RUMIMAKI - Story of an artist....

Sunday, August 31, 2008

A sacred place for San Pedro rituals

The Temple of the Lanzón was the space of the “ritual of San Pedro” as seen on stone art; and therefore comparable - as we see continuation with the “table” of the present chamanisms healers of the north of Peru. The Temple of the Lanzón, like the “table”, is the ceremonial space where the “ritual of San Pedro” is developed; in both, the notion of the space is perceived and valued during the sicotrópica action of the cactus, in a special state of brings back to consciousness.
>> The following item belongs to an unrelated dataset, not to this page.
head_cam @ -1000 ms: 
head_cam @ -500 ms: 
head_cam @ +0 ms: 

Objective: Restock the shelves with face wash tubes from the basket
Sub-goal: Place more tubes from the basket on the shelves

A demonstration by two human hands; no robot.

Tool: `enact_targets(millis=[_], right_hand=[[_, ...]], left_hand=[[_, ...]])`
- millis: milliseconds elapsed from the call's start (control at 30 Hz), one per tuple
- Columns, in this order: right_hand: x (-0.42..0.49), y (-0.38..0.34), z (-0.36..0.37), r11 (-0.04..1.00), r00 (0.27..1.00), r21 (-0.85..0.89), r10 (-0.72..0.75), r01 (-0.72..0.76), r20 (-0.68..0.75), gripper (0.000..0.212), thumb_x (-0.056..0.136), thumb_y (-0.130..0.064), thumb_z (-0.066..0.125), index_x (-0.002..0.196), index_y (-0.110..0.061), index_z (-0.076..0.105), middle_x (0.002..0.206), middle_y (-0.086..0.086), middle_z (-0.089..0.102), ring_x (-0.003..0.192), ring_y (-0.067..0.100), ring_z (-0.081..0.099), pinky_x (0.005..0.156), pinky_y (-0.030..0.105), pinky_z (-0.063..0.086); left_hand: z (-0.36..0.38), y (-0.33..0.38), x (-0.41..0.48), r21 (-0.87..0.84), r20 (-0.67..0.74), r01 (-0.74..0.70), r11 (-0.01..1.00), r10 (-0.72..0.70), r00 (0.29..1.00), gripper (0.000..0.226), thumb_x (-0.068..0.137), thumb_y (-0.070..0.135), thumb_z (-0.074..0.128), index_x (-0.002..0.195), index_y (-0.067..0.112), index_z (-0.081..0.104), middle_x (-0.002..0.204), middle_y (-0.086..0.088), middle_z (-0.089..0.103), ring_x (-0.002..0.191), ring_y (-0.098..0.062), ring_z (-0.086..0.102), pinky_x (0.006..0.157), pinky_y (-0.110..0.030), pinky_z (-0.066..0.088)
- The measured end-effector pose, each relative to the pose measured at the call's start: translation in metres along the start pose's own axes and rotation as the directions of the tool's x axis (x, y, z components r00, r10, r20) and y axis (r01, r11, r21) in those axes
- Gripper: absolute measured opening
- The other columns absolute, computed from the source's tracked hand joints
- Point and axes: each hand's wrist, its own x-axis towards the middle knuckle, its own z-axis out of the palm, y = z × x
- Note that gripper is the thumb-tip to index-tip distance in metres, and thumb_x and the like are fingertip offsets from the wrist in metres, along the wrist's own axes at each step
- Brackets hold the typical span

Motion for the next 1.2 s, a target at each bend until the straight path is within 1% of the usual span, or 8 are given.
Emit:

Obviously, there are differences between the social contexts (the cult chavín and the quack medicine of the north of Peru).These differences are reflected in the magnitude and social connotation of the ceremonial space: - The Temple of the Lanzón is a monumental and complex space, with enclosures of differentiated functions; on the contrary the “table” is a small, personal space (own of each healer) and transportable (for being a blanket and a ritual equipment can tender in different sites, preferably outdoors and in one “huaca” or site of being able). - The Temple of the Lanzón is a public space, in relation to the maximum political and religious power of its time; on the contrary the “table” register in the social context of the “traditional medicine”, without relation with the political power (after the conquest the ritual use of San Pedro lost place in the spaces public and it was restricted to the marginal practice of healers).
The Temple of the Lanzón is the ceremonial space within which the “ritual of San Pedro” was developed; on the contrary the “table” is a symbolic space where the arts are located and the ritual action takes place to his around.
Nevertheless the “table”, in the rigorous sense of the term, also is a temple: “The curanderil table, as well as analysis shows the structural it, must be considered a templum according to “the technical” meaning of the term: ritually separated a sacred space of the profane space; microcosmo liturgical and ritually ordered [...]” (Polia, 1996:468).